All in all, despite the shoveling and the sometimes inconvenience, there's a lot to be said for snow.

What are your favourite things about the white stuff?


15 comments:

Helen said...

Donna
I live in Australia so no snow for me unfortunatly so I am going to go with your sugestions they sound like lots of fun I would love to have a white Christmas one day.
Have a wonderful Chrissy and New Year

Have Fun
Helen

Donna Alward said...

Thank you Helen!

I can't imagine having Christmas somewhere with no snow...even if we are green or brown on the day, we know it won't last long, lol!

What do you do for Christmas? Seeing as it's summer for you?

Liz Fielding said...

Seeing it in a picture? :)

Donna Alward said...

Ok, so Liz cleary does not have a love affair with snow. :-)

Do you get much where you are, Liz? or do you stick with mostly rain?

Donna Alward said...

Oh and P.S. - IT'S SNOWING RIGHT NOW!!!

Marilyn Shoemaker said...

Donna, I agree with Liz.....seeing it in pictures. Today we're expecting more of the white stuff and the city literally shuts down.

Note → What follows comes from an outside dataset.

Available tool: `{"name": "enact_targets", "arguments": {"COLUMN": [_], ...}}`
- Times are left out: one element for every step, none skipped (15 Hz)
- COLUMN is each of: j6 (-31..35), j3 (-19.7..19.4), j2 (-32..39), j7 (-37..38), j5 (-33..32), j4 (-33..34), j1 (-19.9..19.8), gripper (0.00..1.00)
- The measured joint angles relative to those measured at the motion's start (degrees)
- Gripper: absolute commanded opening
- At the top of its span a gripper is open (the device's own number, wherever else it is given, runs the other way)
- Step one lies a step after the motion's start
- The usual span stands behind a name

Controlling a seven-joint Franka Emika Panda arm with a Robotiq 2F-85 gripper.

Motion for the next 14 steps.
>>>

I'm sitting here at work crossing my fingers that it waits until I get home tonight.

EllenToo said...

I've almost always lived in the southern part of the US and have never seen snow that was more than a couple of inches thick and rarely lasted more than two days and it was melting the whole time.

Helen said...

Donna

I still do the traditional Christmas lunch which just makes the house hotter but I wouldn't have it any other way although lots of Aussies have big seafood and salad lunches by the pool and lots go to the beach with their families

Have Fun
Helen

Gina said...

I'am dreaming of a white christmas. Ok good thing you can't hear me sing. For me no snow at all in my country. there are two seasons, Rainy and Dry. We are more likely to get rain for Christmas. Donna I was back up on my TBR pile and I just read the The Soilder's Homecoming. What a beautiful book that shows second chances and true romance.

Estella said...

My favorite thing about the white stuff is me being inside by a nice warm fire.

Donna Alward said...

Oh Gina, thank you! That was unexpected and a lovely treat!

All these people without snow! I can't imagine! LOL

Michelle Douglas said...

No snow in my part of the world I'm afraid, Donna. And while I love it for its novelty value (the whole 2 times I've ever seen it), it would be way too bizarre to have a white Christmas. How would we play back yard cricket? And what about surfing at the beach and gobbling watermelon until the juice runs down your chin? (Frozen watermelon juice hanging off one's chin is such a bad look!)

Merry Christmas! I hope you enjoy your snow.

Michelle

Maureen said...

The best thing about snow is that it's a good excuse to stay home and read a good book.

Cheri2628 said...

It rarely snows where I live, maybe once a year. It is a fun novelty, but it can create hassles because we aren't used to it. Schools and businesses close, and traffic snarls. You see, we get a lot of ice along with the snow. Still, I like to see it because it is so pretty.

Michele L. said...

Ok, I guess I am one of the rare people here who are not loving the snow. I live in Northwest Indiana and have had to much it already!
Last night we had a snowstorm mixed with ice. The driving conditions were bad this morning so I wound up going into work late.

Our winter started early this year too. It started right at the beginning of November with a snowfall of 12 inches. It was very pretty!

I will have to say though, it certainly does not feel like Christmas to me when there is no snow. Got to have snow for Christmas! All sparkly and white while we are snuggled up warm in the house with family, celebrating Christmas! That is the real magic of Christmas!